O impacto financeiro da não conformidade pode ser devastador, especialmente considerando o efeito multiplicador do número de unidades da rede. Uma única infração grave, como a ausência de PGR, pode gerar multas de até R$ 12.645 por unidade. Se multiplicarmos isso por dezenas ou centenas de franquias, o passivo se torna insustentável.
Infrações mais comuns em redes de franquia
Dentre as não conformidades mais frequentemente observadas em fiscalizações de unidades franqueadas, destacam-se:
- Ausência ou inconsistência do PGR ou GRO: infração gravíssima e principal risco para as unidades;
- Falta de treinamentos e capacitação adequados: infração grave;
- Não inclusão dos riscos psicossociais no PGR (obrigatória desde 2025): infração de média a grave.
Vale lembrar que as fiscalizações podem ocorrer tanto por meio de denúncias registradas no Sistema Ipê quanto de forma rotineira, sempre sem aviso prévio.
Consequências adicionais do descumprimento
Além das pesadas multas, a não conformidade com a NR-1 pode acarretar a interdição ou paralisação de unidades, a responsabilização da franqueadora em processos trabalhistas (por falha no dever de vigilância) e severos danos reputacionais e ao desempenho ESG da rede.
Embora o pagamento das multas possa ser parcelado, a reincidência agrava drasticamente a situação. O melhor caminho é sempre a prevenção, por meio de um PGR constantemente atualizado e de auditorias periódicas em todas as unidades da rede.
Benefícios para o ESG nas franquias
Essa abordagem proativa não apenas mitiga a responsabilidade subsidiária da franqueadora em acidentes de trabalho (a jurisprudência exige prova robusta de fiscalização), mas também eleva o patamar de governança da rede e a torna mais atrativa para talentos engajados com o propósito.
Ferramentas de gestão digital e metodologias de auditoria remota têm se mostrado o diferencial competitivo para redes que buscam excelência em SST sem comprometer a autonomia dos franqueados.

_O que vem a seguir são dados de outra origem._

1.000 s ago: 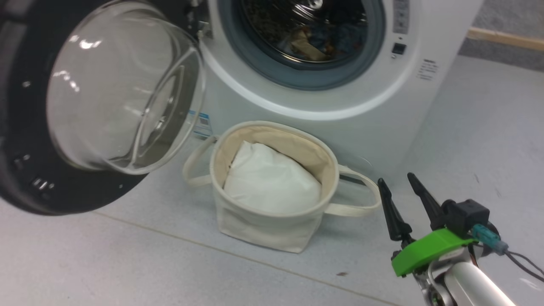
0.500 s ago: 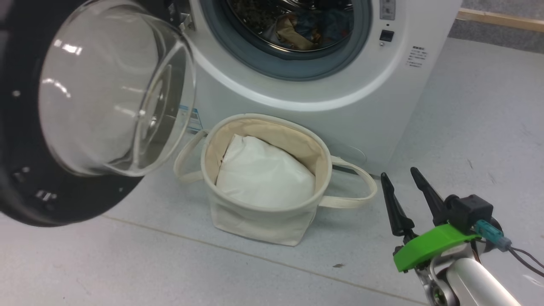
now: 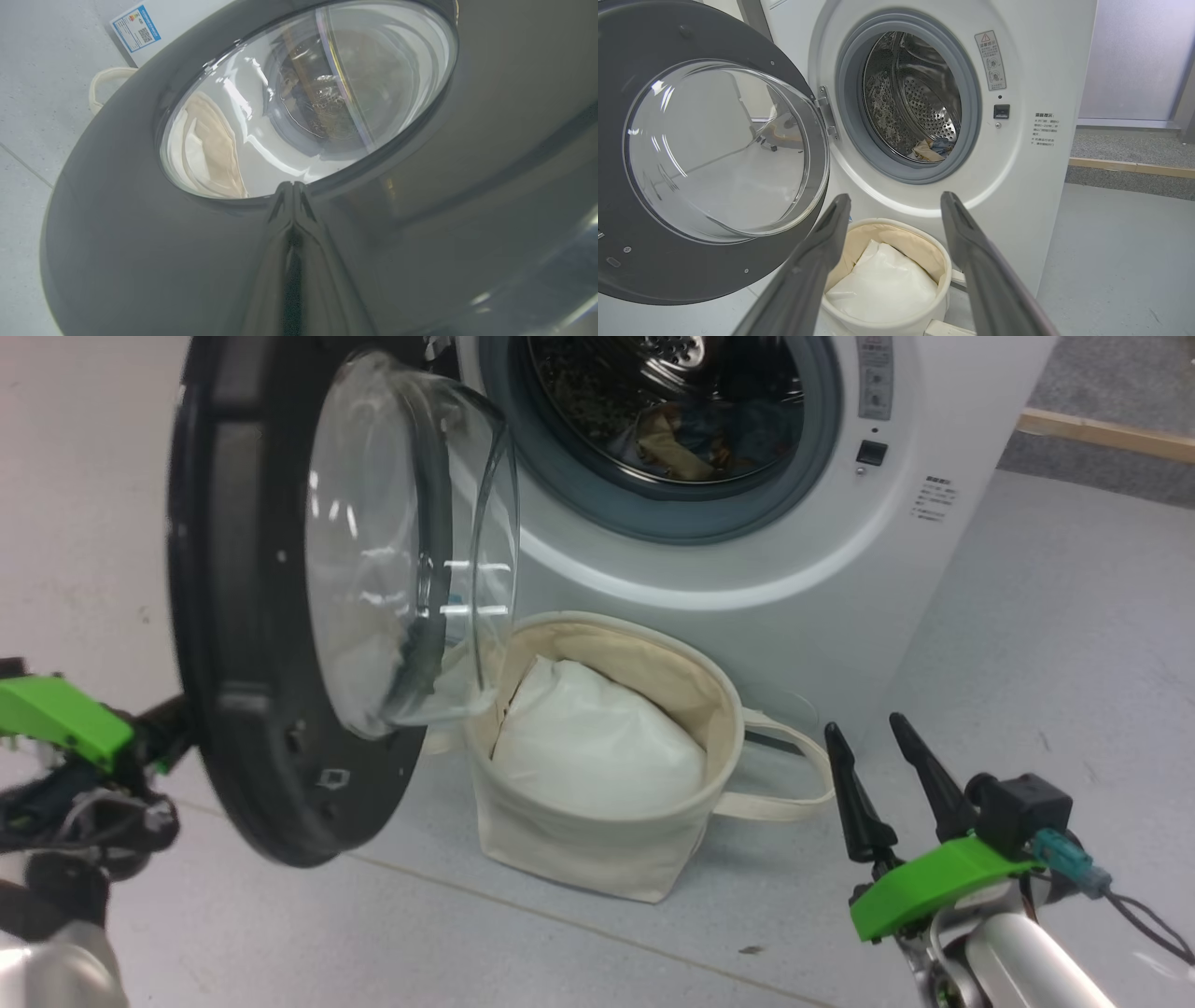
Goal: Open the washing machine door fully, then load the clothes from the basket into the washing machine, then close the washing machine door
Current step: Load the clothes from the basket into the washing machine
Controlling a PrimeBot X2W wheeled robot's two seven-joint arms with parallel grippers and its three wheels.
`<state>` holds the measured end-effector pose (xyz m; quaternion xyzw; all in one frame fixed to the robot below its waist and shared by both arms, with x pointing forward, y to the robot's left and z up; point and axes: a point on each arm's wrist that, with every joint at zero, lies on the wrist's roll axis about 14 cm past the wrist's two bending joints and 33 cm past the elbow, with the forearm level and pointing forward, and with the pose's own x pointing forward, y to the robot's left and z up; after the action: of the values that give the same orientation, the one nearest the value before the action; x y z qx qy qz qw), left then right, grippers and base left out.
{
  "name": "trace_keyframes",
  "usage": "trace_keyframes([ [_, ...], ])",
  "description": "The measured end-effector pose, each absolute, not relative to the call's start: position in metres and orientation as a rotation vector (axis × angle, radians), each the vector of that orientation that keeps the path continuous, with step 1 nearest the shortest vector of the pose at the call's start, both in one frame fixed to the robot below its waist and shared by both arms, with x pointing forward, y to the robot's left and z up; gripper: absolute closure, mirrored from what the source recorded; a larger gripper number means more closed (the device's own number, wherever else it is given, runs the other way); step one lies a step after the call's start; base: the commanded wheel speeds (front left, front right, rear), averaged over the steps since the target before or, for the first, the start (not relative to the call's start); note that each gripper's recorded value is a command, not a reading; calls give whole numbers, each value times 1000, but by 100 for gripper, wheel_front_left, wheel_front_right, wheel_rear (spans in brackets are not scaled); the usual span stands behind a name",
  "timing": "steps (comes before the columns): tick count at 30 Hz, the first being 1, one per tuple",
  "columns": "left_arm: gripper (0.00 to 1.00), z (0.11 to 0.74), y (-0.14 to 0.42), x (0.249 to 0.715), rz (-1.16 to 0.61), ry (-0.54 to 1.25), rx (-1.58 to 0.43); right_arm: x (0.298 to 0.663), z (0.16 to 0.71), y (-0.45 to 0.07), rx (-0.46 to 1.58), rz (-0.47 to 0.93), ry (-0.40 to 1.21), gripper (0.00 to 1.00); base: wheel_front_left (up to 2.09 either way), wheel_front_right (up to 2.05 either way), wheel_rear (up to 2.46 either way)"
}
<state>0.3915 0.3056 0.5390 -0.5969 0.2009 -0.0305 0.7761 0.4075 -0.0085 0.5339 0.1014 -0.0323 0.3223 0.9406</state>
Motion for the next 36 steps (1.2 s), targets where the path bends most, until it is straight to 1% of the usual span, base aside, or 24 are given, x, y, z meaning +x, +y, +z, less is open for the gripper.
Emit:
trace_keyframes([
  [6, 100, 541, 249, 394, -216, 510, -1222, 400, 534, -21, 220, 617, -69, 0, 0, 0, 0],
  [12, 100, 554, 195, 401, -336, 546, -1169, 398, 537, -50, 228, 532, -87, 0, 0, 0, 0],
  [18, 100, 562, 162, 422, -377, 525, -1123, 392, 537, -85, 225, 431, -102, 0, 0, 0, 0],
  [26, 100, 563, 106, 459, -449, 515, -1114, 378, 533, -149, 209, 247, -111, 0, 0, 0, 0],
  [36, 100, 554, 63, 521, -450, 488, -1145, 354, 529, -207, 203, 52, -112, 0, 0, 0, 0],
])
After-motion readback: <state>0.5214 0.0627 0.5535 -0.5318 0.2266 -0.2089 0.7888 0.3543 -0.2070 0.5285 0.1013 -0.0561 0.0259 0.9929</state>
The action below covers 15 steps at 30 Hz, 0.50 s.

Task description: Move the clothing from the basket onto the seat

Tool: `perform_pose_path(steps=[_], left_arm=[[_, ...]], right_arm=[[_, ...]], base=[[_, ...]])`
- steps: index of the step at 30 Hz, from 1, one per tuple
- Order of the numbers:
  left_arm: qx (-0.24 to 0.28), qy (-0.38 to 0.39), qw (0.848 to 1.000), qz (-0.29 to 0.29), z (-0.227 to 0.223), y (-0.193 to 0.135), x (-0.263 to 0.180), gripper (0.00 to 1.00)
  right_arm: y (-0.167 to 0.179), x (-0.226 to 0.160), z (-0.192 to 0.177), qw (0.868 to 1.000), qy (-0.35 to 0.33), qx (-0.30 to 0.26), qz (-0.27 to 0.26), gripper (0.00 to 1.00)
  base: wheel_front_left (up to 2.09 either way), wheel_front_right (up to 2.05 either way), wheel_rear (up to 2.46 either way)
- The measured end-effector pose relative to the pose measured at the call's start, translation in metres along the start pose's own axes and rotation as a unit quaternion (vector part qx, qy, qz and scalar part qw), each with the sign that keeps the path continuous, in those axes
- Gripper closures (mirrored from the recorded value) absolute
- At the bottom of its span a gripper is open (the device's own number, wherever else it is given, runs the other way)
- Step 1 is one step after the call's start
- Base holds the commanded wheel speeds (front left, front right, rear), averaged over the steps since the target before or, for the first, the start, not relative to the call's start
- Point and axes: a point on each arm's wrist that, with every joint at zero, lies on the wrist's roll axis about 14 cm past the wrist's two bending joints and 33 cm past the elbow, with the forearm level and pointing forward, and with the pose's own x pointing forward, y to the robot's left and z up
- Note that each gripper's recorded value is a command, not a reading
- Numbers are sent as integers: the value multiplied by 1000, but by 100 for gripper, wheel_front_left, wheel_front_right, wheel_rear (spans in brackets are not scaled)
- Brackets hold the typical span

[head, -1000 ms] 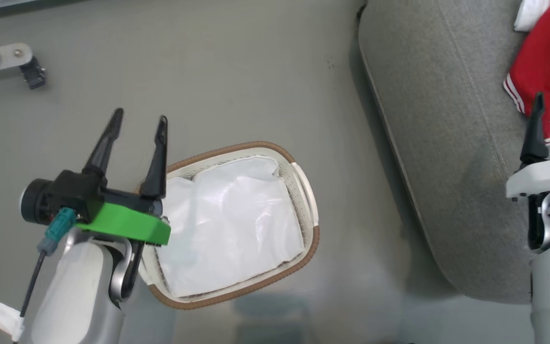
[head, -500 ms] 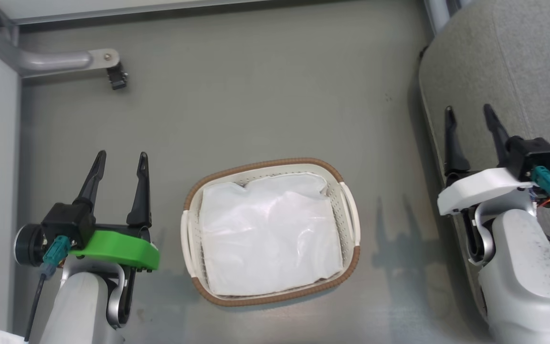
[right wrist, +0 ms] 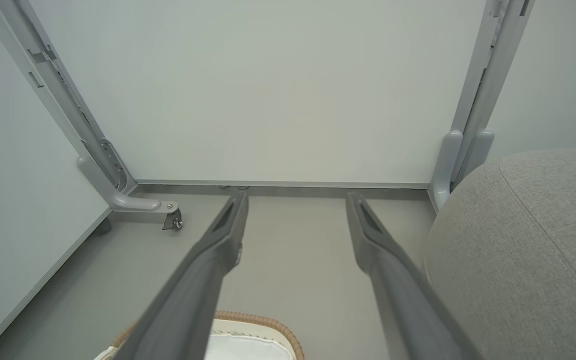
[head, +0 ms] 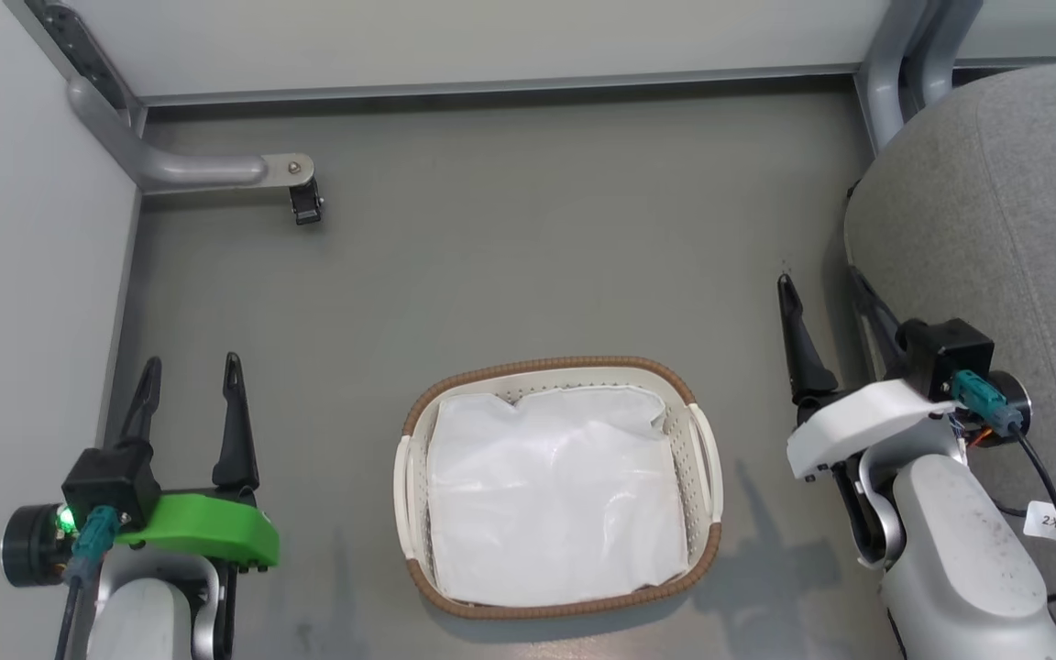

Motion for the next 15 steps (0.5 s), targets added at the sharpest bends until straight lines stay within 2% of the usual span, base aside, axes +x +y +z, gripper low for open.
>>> perform_pose_path(steps=[15], left_arm=[[-17, -11, 1000, 10, 7, -4, -41, 0]], right_arm=[[10, -55, 2, 1000, 5, 8, 0, 0]], base=[[0, 0, 0]])
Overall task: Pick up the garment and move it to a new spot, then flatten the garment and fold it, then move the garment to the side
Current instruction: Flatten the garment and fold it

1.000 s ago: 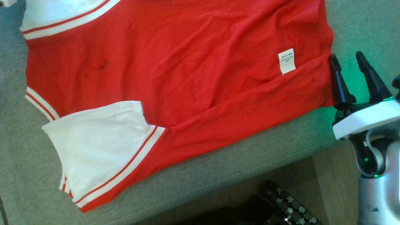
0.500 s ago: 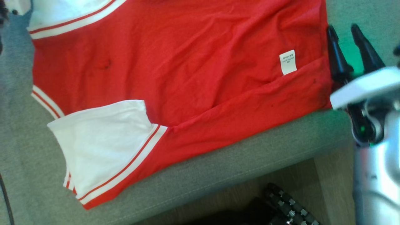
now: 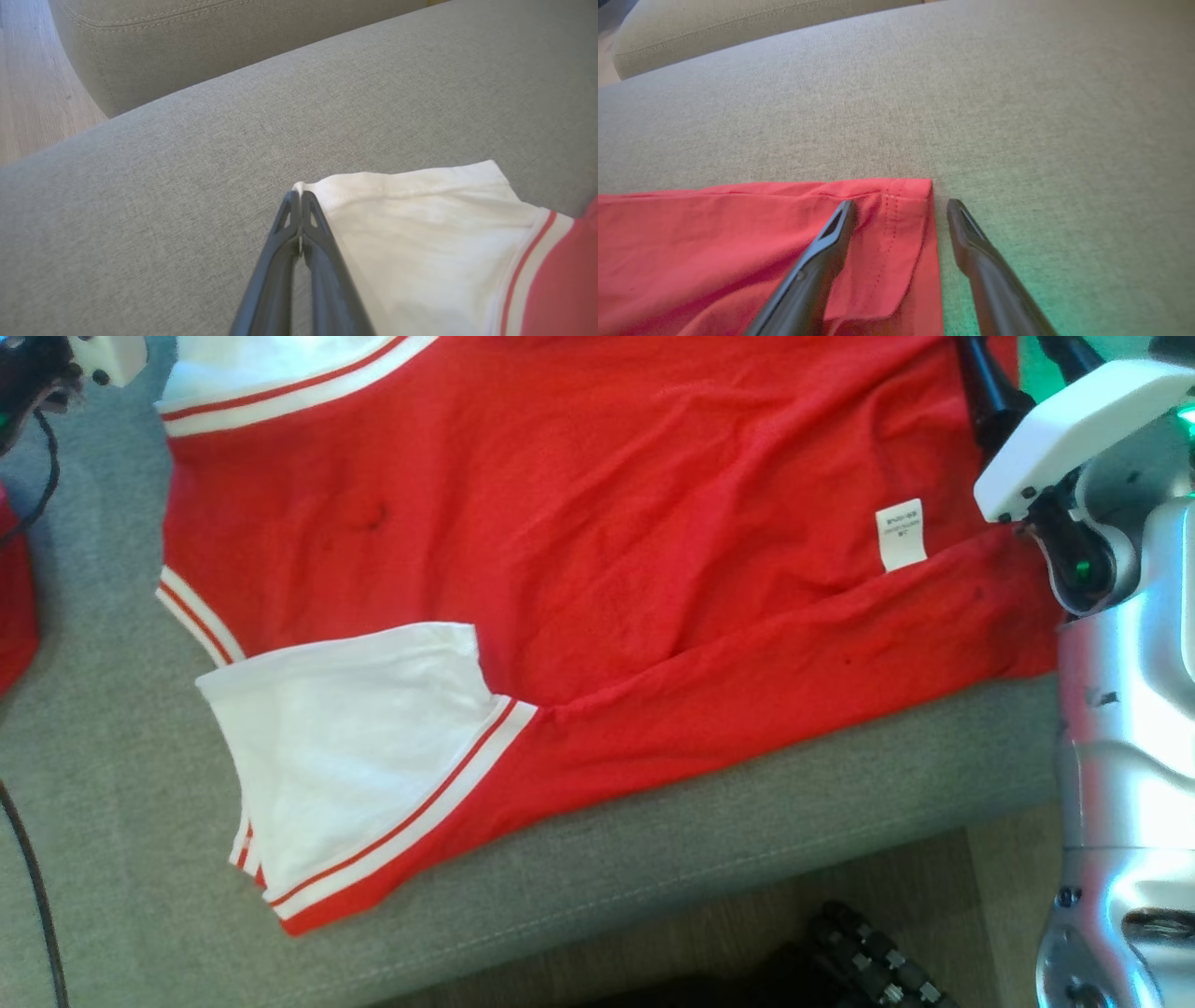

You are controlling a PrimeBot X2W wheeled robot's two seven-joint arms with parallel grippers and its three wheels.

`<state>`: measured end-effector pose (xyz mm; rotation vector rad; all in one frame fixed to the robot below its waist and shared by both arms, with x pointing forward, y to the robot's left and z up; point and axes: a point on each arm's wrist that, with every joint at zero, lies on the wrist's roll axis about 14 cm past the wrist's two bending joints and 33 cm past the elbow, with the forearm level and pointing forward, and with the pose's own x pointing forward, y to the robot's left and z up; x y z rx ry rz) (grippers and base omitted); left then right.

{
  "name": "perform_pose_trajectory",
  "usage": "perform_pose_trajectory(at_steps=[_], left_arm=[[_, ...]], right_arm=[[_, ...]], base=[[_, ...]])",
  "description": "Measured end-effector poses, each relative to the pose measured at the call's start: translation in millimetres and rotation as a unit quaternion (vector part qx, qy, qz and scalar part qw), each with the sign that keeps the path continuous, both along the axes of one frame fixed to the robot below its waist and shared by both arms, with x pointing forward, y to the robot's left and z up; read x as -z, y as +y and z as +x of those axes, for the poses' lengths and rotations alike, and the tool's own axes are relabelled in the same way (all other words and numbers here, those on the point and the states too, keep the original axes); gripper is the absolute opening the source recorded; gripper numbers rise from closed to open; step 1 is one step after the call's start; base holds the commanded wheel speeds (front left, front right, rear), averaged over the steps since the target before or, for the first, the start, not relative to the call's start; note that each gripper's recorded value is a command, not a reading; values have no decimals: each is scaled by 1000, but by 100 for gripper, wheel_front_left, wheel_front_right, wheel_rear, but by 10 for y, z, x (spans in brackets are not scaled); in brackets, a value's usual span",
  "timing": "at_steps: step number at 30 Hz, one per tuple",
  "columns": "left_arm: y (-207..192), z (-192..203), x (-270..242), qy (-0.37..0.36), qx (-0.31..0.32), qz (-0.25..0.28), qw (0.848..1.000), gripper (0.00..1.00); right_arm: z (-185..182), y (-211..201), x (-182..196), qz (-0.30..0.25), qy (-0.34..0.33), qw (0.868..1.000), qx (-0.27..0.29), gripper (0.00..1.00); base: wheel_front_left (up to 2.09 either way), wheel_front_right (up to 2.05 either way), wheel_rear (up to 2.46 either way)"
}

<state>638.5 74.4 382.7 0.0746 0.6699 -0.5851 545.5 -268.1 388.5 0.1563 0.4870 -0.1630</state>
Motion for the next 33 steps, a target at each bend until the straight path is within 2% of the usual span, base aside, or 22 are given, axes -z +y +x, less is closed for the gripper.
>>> perform_pose_trajectory(at_steps=[1,2,4,6,8,10,14,23,28,33], left_arm=[[11,-2,-11,-3,-1,0,1000,0],[22,-6,-13,-4,-1,1,1000,0],[36,-13,-18,-8,-1,2,1000,0],[40,-24,-20,-9,0,2,1000,0],[46,-24,-35,-13,-2,-2,1000,0],[51,-23,-49,-19,-1,-4,1000,0],[51,-10,-105,-40,3,-8,999,0],[46,203,-479,-129,0,-41,991,0],[116,390,-787,-205,-14,-59,977,0],[112,457,-1174,-277,-22,-98,956,0]], right_arm=[[-1,4,25,1,4,1000,0,100],[-2,14,53,3,8,1000,-1,93],[21,37,68,4,10,1000,-4,72],[68,58,52,3,9,1000,-7,40],[101,81,44,1,8,1000,-11,25],[120,91,32,-4,1,1000,-12,1],[175,102,-24,-9,-16,1000,-14,0],[513,131,-406,-30,-74,997,-23,0],[717,82,-643,-29,-113,993,-10,0],[869,98,-827,-42,-149,988,-7,0]], base=[[0,0,0],[0,0,0],[0,0,0],[0,0,0],[0,0,0],[0,0,0],[0,0,0],[0,0,0],[0,0,0],[0,0,0]])
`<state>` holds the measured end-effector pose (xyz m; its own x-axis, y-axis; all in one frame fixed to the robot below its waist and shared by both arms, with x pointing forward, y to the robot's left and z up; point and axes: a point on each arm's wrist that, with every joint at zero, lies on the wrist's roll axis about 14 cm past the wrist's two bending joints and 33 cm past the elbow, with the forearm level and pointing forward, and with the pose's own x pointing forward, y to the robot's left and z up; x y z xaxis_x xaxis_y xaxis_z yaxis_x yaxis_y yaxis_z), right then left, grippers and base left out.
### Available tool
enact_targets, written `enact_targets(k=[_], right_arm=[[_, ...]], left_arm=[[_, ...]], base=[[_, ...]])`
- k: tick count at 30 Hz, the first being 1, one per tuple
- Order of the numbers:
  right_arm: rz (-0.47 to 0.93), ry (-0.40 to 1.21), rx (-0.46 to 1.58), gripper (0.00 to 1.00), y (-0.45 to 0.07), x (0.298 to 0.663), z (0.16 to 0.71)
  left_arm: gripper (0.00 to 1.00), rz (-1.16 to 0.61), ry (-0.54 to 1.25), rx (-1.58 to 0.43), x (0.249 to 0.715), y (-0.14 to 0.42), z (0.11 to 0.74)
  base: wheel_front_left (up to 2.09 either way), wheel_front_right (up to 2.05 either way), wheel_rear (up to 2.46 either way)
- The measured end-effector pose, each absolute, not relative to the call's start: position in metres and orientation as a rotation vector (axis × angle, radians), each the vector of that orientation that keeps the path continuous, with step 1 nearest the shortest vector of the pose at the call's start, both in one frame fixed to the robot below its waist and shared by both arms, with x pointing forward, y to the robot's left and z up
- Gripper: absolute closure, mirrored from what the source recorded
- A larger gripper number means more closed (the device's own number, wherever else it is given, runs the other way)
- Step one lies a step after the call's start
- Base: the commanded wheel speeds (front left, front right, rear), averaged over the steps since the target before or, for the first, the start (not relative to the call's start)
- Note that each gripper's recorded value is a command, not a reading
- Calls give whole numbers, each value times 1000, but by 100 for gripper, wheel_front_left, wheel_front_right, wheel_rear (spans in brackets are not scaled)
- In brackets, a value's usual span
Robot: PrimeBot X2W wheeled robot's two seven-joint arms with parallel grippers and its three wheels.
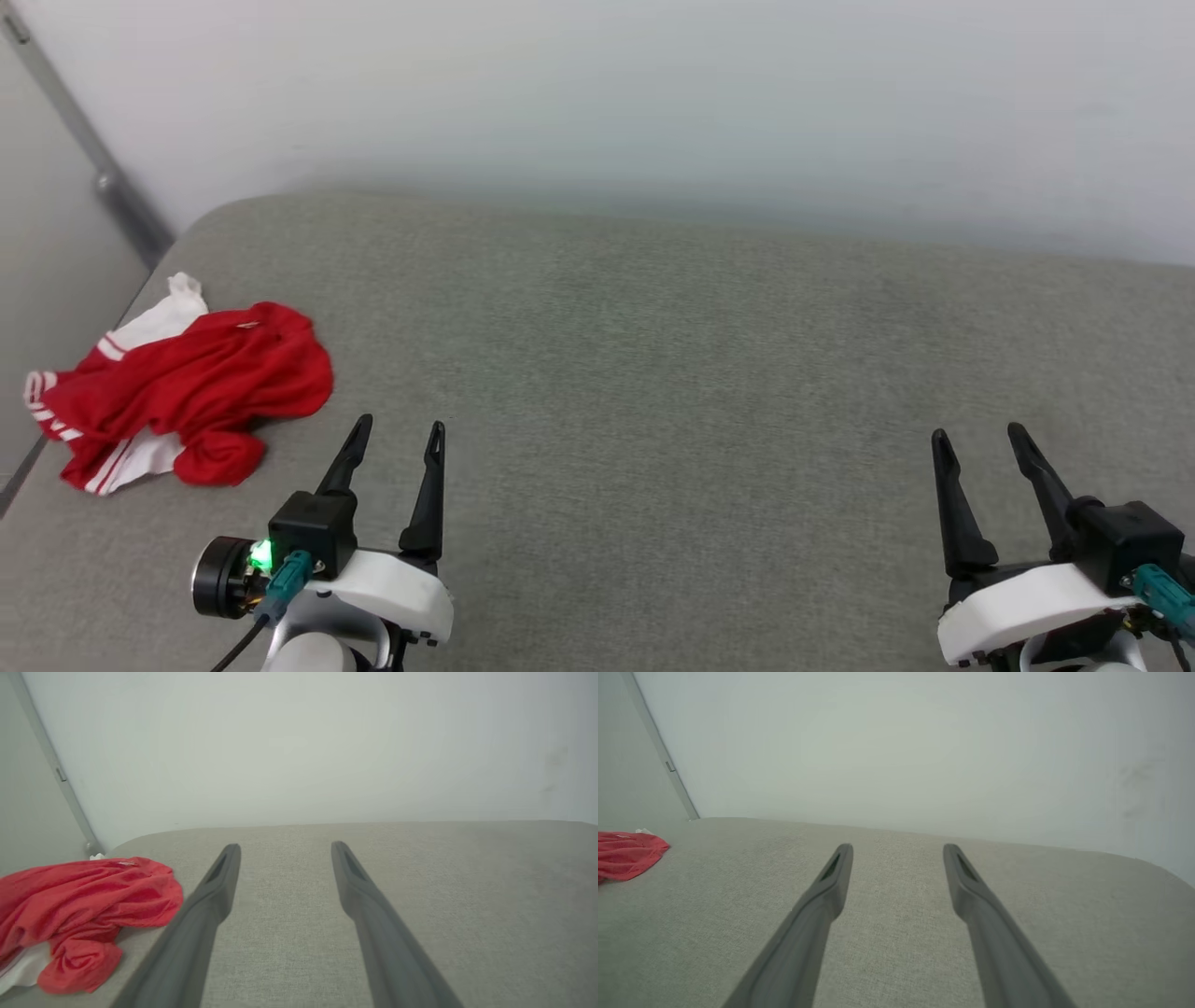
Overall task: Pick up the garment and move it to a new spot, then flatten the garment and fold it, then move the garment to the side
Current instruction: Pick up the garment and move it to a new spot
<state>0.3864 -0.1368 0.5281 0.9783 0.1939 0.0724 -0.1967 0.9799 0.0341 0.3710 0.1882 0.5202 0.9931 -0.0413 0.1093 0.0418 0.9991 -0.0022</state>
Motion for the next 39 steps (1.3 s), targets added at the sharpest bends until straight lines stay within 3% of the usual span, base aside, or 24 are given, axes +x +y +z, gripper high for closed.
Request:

Ferramentas e dicas práticas
Para facilitar a jornada de conformidade com a NR-1, a franqueadora deve investir em plataformas digitais de gerenciamento de riscos e em metodologias ágeis de auditoria remota.
Para pequenas unidades, o foco deve ser nos 7 passos essenciais: mapeamento de riscos, elaboração do PGR, registros diários, capacitação contínua e revisões periódicas. Consultar a jurisprudência do TST também é crucial para evitar as armadilhas da súmula 331.
ESG nas franquias: Protegendo o ativo intangível
Implementar as normas regulamentadoras, com destaque para a NR-1, não é custo. É investimento no patrimônio mais valioso de uma rede: sua marca.
Cada real alocado na prevenção de acidentes retorna em dobro, seja na forma de um passivo trabalhista que deixou de ocorrer, seja na construção de uma cultura de segurança que atrai e retém os melhores talentos.
Afinal, de que adianta uma operação lucrativa se sua base é um castelo de cartas, vulnerável a cada novo processo? A verdadeira eficiência operacional é a que constrói valor no longo prazo. E isso começa com a estrita observância da NR-1, o verdadeiro pilar do ESG no franchising.